# PROBLEM REQUIREMENTS
Could you return every line of the material that contains the word "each"?
____
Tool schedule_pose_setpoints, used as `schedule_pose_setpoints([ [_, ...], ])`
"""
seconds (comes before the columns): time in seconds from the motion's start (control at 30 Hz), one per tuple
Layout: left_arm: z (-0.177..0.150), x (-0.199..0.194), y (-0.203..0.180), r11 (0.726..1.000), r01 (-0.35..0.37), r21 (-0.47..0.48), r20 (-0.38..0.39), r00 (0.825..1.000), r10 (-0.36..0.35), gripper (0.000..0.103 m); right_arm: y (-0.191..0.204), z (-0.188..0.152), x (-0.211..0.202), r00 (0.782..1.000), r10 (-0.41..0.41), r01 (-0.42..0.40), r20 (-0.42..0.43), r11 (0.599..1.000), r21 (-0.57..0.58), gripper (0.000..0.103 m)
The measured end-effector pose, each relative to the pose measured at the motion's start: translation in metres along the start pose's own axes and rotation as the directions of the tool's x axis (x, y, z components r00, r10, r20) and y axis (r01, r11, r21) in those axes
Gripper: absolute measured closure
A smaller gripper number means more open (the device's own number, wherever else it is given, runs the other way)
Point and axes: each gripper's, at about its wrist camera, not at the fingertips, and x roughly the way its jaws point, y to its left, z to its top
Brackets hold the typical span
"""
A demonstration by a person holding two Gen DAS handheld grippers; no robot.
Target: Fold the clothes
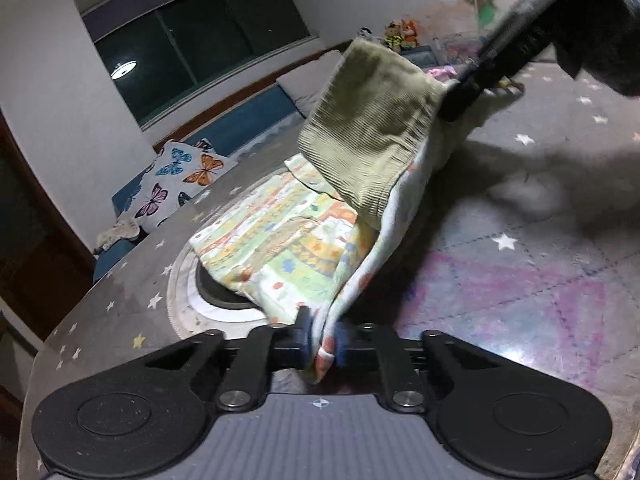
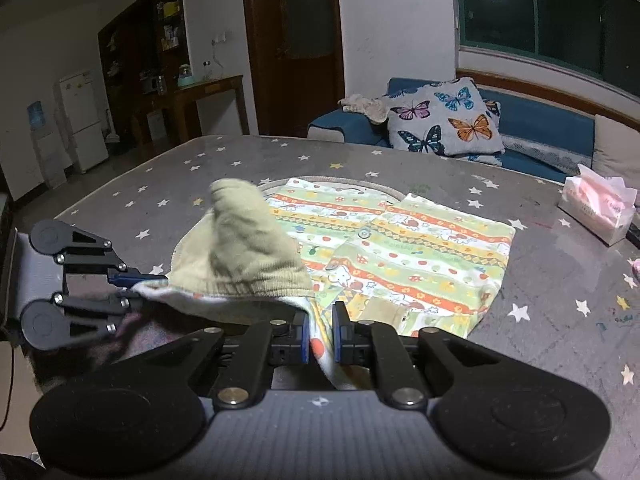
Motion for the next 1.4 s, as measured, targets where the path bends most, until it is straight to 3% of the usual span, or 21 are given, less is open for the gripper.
schedule_pose_setpoints([
  [0.23, 0.009, -0.049, 0.002, 1.0, 0.016, -0.024, 0.076, 0.997, -0.015, 0.096, 0.01, -0.008, -0.029, 0.999, 0.002, -0.002, 0.043, 1.0, -0.012, 0.096],
  [0.43, 0.011, -0.113, -0.002, 0.998, 0.067, -0.015, 0.095, 0.993, -0.065, 0.096, 0.035, -0.02, -0.083, 0.998, 0.051, -0.049, 0.039, 0.997, -0.064, 0.097],
  [0.57, 0.02, -0.122, 0.009, 0.995, 0.076, -0.058, 0.087, 0.994, -0.071, 0.096, 0.045, -0.016, -0.098, 0.997, 0.063, -0.059, 0.034, 0.993, -0.106, 0.099],
  [0.87, 0.052, -0.063, 0.066, 0.979, 0.091, -0.181, 0.054, 0.995, -0.082, 0.096, 0.02, 0.037, -0.053, 0.999, 0.022, -0.019, 0.029, 0.994, -0.103, 0.1],
  [1.07, 0.065, 0.011, 0.096, 0.959, 0.11, -0.262, -0.042, 0.991, -0.125, 0.095, -0.014, 0.068, 0.003, 0.999, -0.03, 0.028, -0.025, 0.996, -0.079, 0.1],
  [1.27, 0.055, 0.084, 0.111, 0.934, 0.092, -0.346, -0.155, 0.976, -0.154, 0.091, -0.052, 0.071, 0.074, 0.992, -0.091, 0.094, -0.091, 0.995, 0.038, 0.101],
  [1.37, 0.047, 0.101, 0.113, 0.925, 0.071, -0.374, -0.183, 0.972, -0.149, 0.086, -0.069, 0.057, 0.098, 0.987, -0.104, 0.119, -0.123, 0.986, 0.117, 0.1],
  [1.4, 0.046, 0.104, 0.114, 0.927, 0.055, -0.372, -0.191, 0.972, -0.134, 0.078, -0.072, 0.054, 0.1, 0.986, -0.112, 0.128, -0.124, 0.983, 0.132, 0.099],
])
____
# ANSWER TO THE EXERCISE
The measured end-effector pose, each relative to the pose measured at the motion's start: translation in metres along the start pose's own axes and rotation as the directions of the tool's x axis (x, y, z components r00, r10, r20) and y axis (r01, r11, r21) in those axes
Point and axes: each gripper's, at about its wrist camera, not at the fingertips, and x roughly the way its jaws point, y to its left, z to its top

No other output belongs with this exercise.